Work has been much the same this week: content web page creation, review with other teams, back and forth, iterations, redo the work in a slightly different manner. So, I won't dwell on it.

More on creating responsive maps with HTML, CSS, JS

In week 24, I wrote about discovering the HTML5 map tag which seemed to be a perfect solution to the feature I was trying to implement for one of our webpages. It involves an "interactive" map of the world where content creators can assign countries and we could direct the viewer by clicking on that country and opening a popup stating the country information: national flag and anchor tag to redirect to relevant content.

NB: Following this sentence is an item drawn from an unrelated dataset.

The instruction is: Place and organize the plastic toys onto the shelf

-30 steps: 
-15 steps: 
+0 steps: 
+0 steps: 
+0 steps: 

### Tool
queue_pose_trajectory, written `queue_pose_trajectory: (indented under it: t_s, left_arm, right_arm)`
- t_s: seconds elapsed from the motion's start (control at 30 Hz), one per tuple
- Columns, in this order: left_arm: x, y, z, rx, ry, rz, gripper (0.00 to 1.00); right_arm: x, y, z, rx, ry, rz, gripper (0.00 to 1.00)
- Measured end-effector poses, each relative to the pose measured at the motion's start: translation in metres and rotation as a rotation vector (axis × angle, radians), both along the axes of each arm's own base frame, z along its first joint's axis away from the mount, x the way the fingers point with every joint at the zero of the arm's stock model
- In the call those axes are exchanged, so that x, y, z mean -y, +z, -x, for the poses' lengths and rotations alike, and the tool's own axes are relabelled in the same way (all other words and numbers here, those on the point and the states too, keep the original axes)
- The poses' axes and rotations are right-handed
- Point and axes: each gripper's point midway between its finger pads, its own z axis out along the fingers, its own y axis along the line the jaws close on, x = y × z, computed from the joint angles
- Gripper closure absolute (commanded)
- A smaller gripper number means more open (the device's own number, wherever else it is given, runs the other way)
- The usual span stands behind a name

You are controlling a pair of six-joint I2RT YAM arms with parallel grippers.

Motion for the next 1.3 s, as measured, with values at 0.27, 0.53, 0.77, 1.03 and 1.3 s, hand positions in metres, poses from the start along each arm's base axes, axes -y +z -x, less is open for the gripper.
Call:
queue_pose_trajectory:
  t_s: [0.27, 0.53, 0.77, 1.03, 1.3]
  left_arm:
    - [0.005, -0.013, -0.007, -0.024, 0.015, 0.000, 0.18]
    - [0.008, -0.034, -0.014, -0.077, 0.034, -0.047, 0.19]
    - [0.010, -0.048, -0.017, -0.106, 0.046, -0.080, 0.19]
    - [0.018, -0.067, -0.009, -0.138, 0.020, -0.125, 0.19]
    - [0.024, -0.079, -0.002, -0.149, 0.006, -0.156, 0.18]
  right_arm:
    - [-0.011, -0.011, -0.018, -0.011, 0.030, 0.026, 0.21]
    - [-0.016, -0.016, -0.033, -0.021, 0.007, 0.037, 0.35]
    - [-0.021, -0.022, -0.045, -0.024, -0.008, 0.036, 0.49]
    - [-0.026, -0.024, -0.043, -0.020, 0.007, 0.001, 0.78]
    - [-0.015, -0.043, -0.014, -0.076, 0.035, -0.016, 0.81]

Since week 24 and now, I researched how to implement the responsive image where the 'clickable' region defined by the map area coordinates in the markup scales relative to the width of the browser. I wasn't content with using a library for this one feature. Fortunately, I landed on a GitHub Gist page which recalculates the coordinates relative to the browser width. Hats off to guregu's work.

I showed a proof of concept to the content providers and they came back with some improvements- most of which were editing changes which weren't difficult to make. However, they added a layer of complexity which was that it is difficult for the user to see which countries we were trying to direct them to interact with. So, we should add some animated markers (similar to Google Maps and pins icons) to aid the user.

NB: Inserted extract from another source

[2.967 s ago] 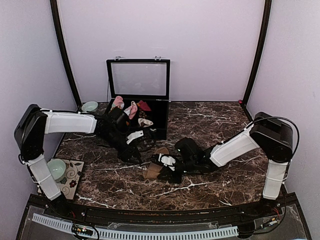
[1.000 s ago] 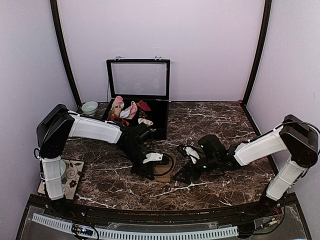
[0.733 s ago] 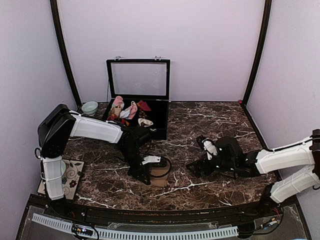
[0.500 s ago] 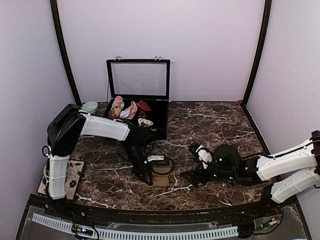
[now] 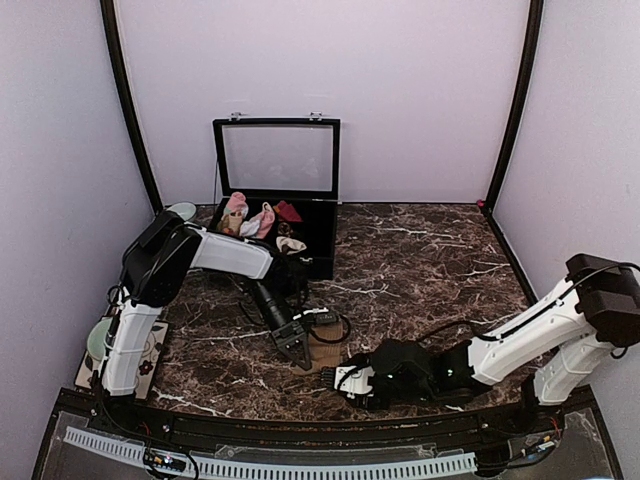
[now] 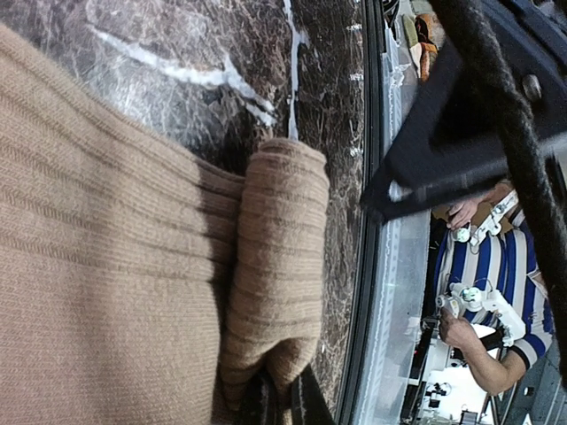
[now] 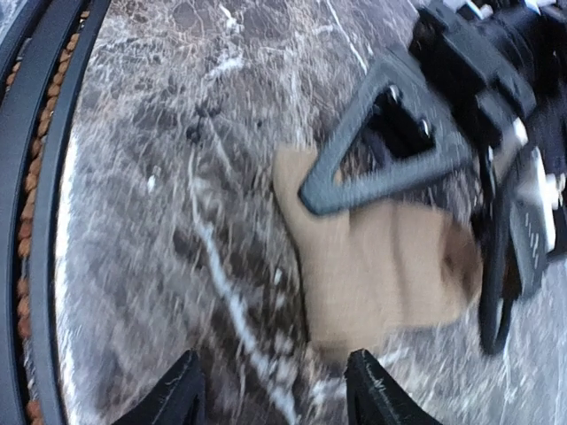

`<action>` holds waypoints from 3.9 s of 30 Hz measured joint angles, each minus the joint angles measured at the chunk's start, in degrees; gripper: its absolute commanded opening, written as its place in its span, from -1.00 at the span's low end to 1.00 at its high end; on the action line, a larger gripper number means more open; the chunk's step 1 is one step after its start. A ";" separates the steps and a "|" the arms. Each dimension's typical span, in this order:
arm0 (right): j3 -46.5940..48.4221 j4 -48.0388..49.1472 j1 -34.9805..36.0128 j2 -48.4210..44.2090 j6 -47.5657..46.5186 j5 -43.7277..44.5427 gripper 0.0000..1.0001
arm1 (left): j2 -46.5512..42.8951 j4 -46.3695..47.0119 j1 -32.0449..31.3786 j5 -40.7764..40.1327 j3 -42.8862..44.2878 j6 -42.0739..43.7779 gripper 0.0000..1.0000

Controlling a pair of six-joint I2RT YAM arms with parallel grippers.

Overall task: Roll the socks
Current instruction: Roll the sock at the center of the board.

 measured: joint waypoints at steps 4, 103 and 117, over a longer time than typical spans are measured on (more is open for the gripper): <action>4.74 1.20 -1.16 5.42 -6.01 -0.39 -0.13 | 0.90 -1.57 0.00 0.04 1.36 -0.20 -1.00; -5.35 10.51 -28.94 2.43 32.57 -38.91 0.99 | -15.30 35.08 -1.88 -17.77 -15.47 4.37 -0.86; -10.43 11.39 -24.26 -17.75 22.69 -12.55 0.97 | -4.46 17.29 0.46 -9.27 -0.02 1.51 -0.91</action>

I researched this and managed to implement a marker animation with the help of a YouTube tutorial.

The code is saved here and you can see the work in progress here.

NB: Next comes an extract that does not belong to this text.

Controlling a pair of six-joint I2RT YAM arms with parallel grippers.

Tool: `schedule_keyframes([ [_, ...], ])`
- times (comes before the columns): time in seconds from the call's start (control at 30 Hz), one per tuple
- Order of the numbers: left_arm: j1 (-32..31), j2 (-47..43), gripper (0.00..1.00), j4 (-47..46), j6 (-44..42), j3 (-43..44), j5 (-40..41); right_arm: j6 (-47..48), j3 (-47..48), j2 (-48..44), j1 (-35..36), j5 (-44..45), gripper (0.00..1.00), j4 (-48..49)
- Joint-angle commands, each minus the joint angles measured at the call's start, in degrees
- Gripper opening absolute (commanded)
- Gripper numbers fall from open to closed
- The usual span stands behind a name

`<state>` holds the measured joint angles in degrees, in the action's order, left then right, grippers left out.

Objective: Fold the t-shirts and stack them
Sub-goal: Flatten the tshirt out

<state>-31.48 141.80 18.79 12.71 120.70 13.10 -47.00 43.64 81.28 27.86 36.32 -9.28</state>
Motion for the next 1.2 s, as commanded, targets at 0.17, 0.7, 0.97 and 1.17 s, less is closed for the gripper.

I'm currently at the position where the markers move about (mostly vertically) as the browser width is resized. I think this is due to the absolute positioned markers and the relative positioned parent container- perhaps they are moving relative to the div container rather than the img tag which is a sibling to the marker markup.

I tried using media queries but I find I am having to do this with a lot of breakpoints. Our company best practice has preset four breakpoints so adding additional breakpoints to facilitate this one feature doesn't seem like a good idea.

I also need to revise the popup markup so that they appear near the pulsing marker / country. I see a long term problem with this: if the content teams decide to have countries close by, then the presentation becomes really messy.

I'm still iterating on this, and hopefully we will have an approved feature that fits in with the CMS codebase soon.